Is This Glen Johnson's Swan Song in Red?

Julian Finney

As Liverpool's defense continues to come under heavy scrutiny, we wonder whether these are the final Liverpool days of Glen Johnson.

For the first time in recent memory, Liverpool is in top of the table contention as the Prem swings around for the final stretch.  The strength of this side, of course, lies in attack, where Luis Suarez and Daniel Sturridge have formed the most lethal partnership since Simon and Garfunkel.  The attack has been so good in fact, that at times it's seemed as if Liverpool's defensive corps is a deliberate handicap - a ball and chain shackled to the wings of SAS in order to make it a fair fight.  All this is to say that as the "Why not us?" title talk has grown from murmurs to shouts, the answer to that very question lies with the inability of Liverpool's back five to keep ball from hitting nylon.

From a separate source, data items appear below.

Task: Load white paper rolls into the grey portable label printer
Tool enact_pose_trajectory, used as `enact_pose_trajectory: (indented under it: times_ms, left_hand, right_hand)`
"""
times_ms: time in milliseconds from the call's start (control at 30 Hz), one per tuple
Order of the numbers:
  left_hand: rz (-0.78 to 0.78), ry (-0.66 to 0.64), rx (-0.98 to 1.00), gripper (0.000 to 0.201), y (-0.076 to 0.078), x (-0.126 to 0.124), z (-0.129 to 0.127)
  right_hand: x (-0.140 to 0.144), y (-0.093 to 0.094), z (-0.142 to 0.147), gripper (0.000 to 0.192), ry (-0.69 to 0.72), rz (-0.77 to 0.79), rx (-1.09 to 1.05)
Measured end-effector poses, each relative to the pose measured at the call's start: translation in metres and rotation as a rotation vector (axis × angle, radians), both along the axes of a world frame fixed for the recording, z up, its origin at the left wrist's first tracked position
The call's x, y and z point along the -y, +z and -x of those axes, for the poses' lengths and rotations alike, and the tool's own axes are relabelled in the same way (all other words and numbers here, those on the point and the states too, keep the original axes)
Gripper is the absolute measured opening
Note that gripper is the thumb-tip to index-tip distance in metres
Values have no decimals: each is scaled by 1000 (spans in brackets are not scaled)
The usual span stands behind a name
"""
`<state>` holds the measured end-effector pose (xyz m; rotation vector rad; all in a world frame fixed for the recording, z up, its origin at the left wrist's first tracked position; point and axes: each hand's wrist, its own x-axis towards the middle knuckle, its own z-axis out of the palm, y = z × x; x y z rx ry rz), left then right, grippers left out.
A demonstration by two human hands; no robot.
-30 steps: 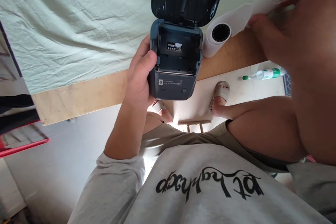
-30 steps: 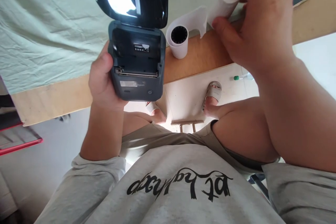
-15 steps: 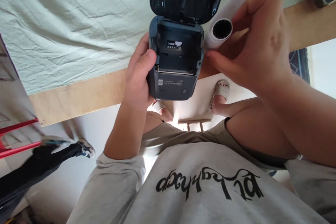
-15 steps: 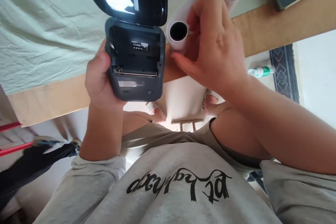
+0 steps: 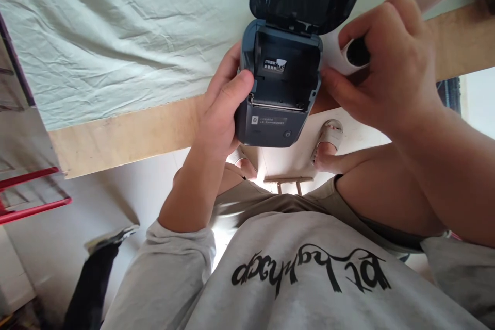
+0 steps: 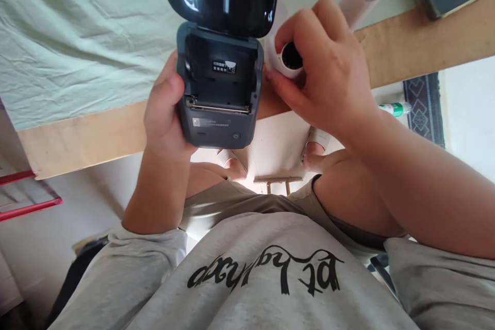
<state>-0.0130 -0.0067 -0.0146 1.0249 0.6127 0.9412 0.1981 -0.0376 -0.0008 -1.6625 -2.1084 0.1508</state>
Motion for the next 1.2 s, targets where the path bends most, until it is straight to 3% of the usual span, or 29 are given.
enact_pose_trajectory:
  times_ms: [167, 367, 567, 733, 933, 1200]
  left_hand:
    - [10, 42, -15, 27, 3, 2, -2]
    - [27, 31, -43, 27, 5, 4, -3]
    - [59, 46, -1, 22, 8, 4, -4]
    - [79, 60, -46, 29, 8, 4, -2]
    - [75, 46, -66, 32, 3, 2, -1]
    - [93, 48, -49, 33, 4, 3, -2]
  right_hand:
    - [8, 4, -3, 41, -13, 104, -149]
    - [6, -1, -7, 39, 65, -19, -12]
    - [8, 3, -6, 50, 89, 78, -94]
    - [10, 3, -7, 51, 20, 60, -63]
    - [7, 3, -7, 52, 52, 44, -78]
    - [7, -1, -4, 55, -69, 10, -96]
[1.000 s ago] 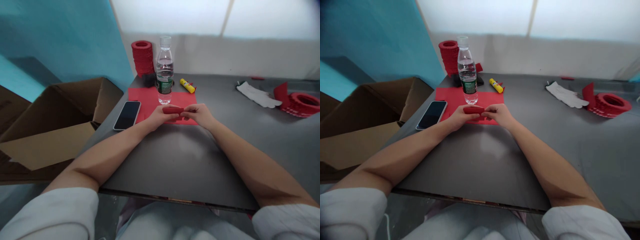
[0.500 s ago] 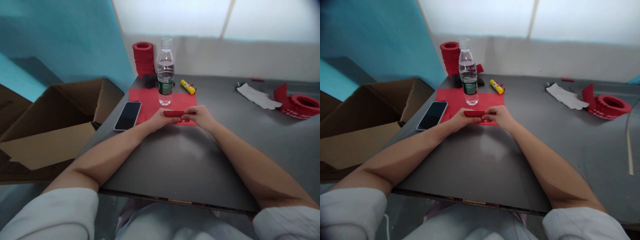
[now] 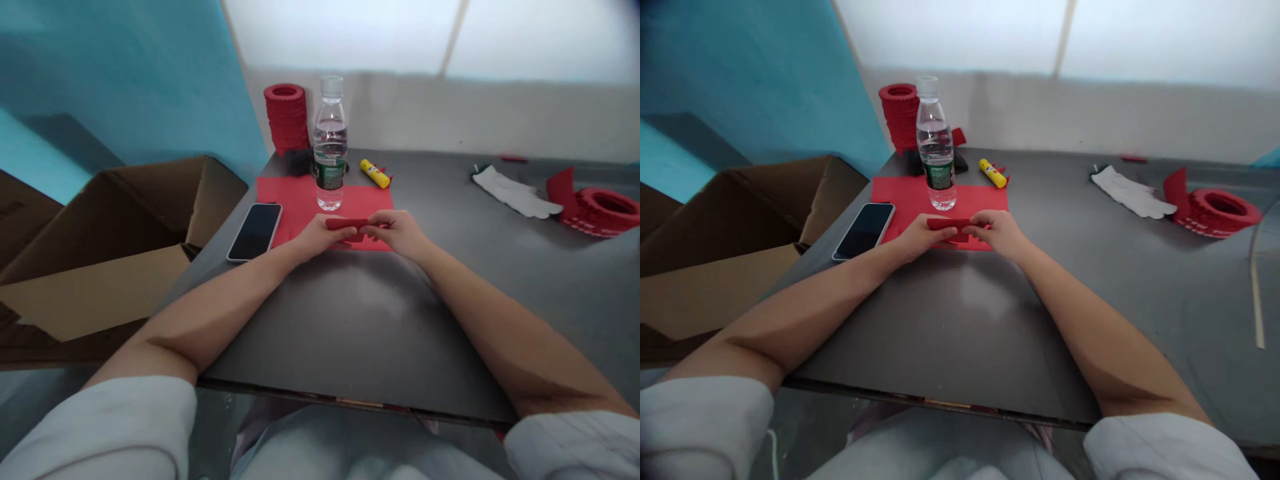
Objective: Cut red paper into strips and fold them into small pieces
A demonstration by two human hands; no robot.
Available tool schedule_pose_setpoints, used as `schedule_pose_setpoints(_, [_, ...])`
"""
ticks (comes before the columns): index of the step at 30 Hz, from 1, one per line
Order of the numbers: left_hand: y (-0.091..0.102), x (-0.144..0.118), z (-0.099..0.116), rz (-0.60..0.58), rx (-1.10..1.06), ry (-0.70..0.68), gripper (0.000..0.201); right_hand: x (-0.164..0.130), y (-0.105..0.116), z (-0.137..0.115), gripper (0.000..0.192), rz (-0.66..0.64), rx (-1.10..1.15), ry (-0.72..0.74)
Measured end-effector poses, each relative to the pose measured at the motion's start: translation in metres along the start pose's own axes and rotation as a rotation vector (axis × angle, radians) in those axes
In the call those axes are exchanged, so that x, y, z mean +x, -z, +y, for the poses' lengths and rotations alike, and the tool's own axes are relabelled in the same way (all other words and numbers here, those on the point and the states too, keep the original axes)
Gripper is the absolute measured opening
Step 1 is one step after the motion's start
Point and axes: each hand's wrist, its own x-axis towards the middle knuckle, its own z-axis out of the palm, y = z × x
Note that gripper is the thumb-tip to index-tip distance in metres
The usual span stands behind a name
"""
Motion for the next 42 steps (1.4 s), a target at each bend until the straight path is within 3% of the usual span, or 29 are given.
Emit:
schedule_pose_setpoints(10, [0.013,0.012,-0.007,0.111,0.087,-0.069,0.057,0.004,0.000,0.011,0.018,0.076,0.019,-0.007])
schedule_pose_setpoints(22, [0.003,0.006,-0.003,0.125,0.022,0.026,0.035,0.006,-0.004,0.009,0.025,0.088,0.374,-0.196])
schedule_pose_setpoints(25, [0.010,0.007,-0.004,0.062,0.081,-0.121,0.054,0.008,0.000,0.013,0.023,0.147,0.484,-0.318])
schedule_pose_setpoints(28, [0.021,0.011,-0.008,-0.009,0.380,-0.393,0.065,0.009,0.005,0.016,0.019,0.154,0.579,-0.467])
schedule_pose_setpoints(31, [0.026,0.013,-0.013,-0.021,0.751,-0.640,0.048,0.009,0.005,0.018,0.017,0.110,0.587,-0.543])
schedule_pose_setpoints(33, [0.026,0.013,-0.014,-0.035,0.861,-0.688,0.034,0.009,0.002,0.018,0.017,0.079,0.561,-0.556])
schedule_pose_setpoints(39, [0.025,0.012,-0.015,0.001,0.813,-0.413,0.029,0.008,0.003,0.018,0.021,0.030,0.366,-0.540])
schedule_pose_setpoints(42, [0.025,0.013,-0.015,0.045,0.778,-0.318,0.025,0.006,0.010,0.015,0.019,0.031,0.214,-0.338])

Another question rumbling ever louder is whether this will be the final campaign in Liverpool Red for one of the key protagonists in this quest for clean sheets, Glen Johnson.  Signed from Portsmouth by Rafa Benitez for almost 20 million pounds in the summer of 2009, it's somewhat hard to tell whether the Reds have gotten bang for their buck.  At his best, Johnson is the archetype modern full back - a superb athlete and of more technical quality than many wingers playing further forward in attack.  There have been more than a handful of matches in which Johnson was the grease in Liverpool's attack, a constant release valve for midfielders and a menace at the by-line to the opposition defense.  Indeed, the former Chelsea man has racked up 50 senior caps for the Three Lions, featuring as the starting right back in both the 2010 World Cup and 2012 Euro tournaments.  Should he retain his fitness over the next three months, it seems likely that he'll also retain his prominent stature within Roy Hodgson's squad in Brazil this summer.

Fitness though has been the problem with Johnson for much of his Merseyside stay.  Such a consistent inconsistency that you could lazily attach "just back from injury" before Johnson's name in any column, and not come too far wide of the mark.  Pulling up his injury history on transfermarkt.com will send you running to look up the definition of "malleolar" on WebMD.  Further, while Johnson's availability has oftentimes been spotty, his form has not been this inconsistent since the aforementioned Hodgson's shadow cast draconian darkness over Anfield Road.  Johnson's performances had been sufficiently weak enough even before his most recent timeout on the trainer's table, that upon his return it was he who shunted over to left back and not the kid, Jon Flanagan.

Unfortunately for Johnson, his indifferent form and continued injury woes could not come at a worse time.  This summer will see us arrive at both the Londoner's thirtieth birthday and also the final 12 months of his contract, and a very large contract at that - cashing weekly paychecks in the neighborhood of 100,000 pounds.  For his part, Johnson has said that he'd love to extend his contract and stick around awhile, but it's telling that the other end of the telephone remains silent.  With Champions League play looking increasingly likely for next season, the Reds will have funds to use this summer and a defensive reconstruction seems obligatory.  Unless the full back is willing to take a substantial pay cut, it's likely we will see Johnson wearing a different shirt come next fall.